Home Office will ‘make changes’ to gay asylum process

Theresa May (Matt Cardy/Getty Images)

The Home Office has agreed to make a number of changes to the way that asylum claims from gay people are handled, after a report exposed several shortcomings.

Sir John Vine, the Independent Chief Inspector of Borders and Immigration, released a report this week recommending reform, after a thorough review of the handling of asylum seekers who claim to be gay, lesbian or bisexual.

Home Secretary Theresa May ordered the review in March, after The Observer published a leaked report claiming that asylum seekers continue to face degrading “interrogations” about their sex lives by Home Office staff, who often asked questions sterotyping gay people.

The Chief Inspector found a fifth of interviews conducted by caseworkers stereotyped gay people, and a tenth contained questions of an unsatisfactory nature.

He also raised concern about treatment of sexual identity cases in the Detained Fast Track (DFT) process, with graphic photographs of sexual acts accepted as evidence of sexuality.

The Home Office has since responded to the report, accepting seven of his eight recommendations.

The response said: We are grateful to the Chief Inspector for highlighting shortcomings in some of the questioning at screening and the substantive asylum interview.

“We are also grateful to the Chief Inspector for highlighting some inconsistency in the handling of explicit material submitted by claimants and issues related to the quality of management information in sexual orientation cases.

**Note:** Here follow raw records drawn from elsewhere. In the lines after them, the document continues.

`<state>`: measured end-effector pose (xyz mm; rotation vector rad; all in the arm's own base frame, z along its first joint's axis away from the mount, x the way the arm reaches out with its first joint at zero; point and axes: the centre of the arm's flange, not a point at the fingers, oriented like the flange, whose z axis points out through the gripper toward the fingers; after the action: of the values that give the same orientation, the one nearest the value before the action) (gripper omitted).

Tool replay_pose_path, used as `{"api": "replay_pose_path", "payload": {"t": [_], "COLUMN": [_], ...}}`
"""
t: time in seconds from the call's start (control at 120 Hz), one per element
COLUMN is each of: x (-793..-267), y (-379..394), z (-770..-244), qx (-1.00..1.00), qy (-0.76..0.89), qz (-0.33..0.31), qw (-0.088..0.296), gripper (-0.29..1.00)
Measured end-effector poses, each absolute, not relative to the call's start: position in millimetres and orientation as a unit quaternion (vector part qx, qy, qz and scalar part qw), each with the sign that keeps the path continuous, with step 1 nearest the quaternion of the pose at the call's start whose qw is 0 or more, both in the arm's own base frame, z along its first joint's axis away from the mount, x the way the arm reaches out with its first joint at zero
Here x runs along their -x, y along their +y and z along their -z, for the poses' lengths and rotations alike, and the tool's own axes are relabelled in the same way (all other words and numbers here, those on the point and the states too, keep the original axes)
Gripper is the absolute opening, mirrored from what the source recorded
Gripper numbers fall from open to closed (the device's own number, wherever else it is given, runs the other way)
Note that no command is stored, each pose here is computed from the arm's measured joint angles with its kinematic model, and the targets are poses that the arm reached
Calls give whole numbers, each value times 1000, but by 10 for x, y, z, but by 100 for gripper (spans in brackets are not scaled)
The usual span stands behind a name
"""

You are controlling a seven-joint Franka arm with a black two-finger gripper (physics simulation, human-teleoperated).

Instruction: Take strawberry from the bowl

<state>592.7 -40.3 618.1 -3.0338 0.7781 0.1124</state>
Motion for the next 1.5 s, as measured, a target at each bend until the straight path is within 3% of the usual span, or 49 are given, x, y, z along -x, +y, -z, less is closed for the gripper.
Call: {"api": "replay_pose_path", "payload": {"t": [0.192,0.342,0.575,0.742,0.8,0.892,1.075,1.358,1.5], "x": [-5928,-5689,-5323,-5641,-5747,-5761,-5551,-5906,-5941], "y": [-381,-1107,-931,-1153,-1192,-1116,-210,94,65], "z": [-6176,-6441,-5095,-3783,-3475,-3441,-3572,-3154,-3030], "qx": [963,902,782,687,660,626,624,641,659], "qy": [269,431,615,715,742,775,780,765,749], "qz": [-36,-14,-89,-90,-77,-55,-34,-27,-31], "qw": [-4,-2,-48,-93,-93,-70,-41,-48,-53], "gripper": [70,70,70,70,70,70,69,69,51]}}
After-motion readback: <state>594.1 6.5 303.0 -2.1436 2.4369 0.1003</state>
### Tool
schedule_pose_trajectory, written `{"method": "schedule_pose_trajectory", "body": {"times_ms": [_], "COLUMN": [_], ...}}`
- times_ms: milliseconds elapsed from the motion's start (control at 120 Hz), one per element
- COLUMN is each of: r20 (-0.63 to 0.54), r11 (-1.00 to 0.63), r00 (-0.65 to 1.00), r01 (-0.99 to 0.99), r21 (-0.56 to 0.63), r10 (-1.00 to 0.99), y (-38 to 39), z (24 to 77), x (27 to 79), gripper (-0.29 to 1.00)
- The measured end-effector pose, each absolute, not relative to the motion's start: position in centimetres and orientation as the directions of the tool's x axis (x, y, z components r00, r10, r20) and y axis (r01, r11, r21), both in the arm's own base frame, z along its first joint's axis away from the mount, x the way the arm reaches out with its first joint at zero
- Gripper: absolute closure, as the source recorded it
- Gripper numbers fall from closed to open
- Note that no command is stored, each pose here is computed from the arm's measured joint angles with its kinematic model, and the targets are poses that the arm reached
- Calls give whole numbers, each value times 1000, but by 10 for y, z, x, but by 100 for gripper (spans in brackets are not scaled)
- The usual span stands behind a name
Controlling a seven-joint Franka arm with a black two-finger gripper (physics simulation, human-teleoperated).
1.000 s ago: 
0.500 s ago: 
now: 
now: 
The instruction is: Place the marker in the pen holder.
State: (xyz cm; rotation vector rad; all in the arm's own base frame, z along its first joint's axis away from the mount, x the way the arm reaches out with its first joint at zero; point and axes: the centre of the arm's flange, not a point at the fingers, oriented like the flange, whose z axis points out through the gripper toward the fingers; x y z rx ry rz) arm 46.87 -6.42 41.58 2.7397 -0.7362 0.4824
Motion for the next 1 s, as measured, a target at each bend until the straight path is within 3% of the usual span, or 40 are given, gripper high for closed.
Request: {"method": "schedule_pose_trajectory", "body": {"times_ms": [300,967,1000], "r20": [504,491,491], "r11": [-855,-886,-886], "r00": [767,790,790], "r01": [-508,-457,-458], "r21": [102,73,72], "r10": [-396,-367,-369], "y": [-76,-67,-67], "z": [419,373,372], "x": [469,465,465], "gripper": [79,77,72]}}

“We agree with all of these points and are putting measures in place to address them.

“The Home Office accepts all eight of the Chief Inspector’s recommendations, seven in full and one in part.

“We are committed to treating all asylum claimants with respect and dignity and we will continue to improve on current practice in this area.

“The revised asylum instruction, currently in draft, makes it clear that stereotyping is inappropriate.

“[It makes] it absolutely clear that there are no circumstances in which it will be appropriate to initiate questions of a sexually explicit nature, and attempts to guide decision makers on responding to claimants who volunteer sexually explicit information.”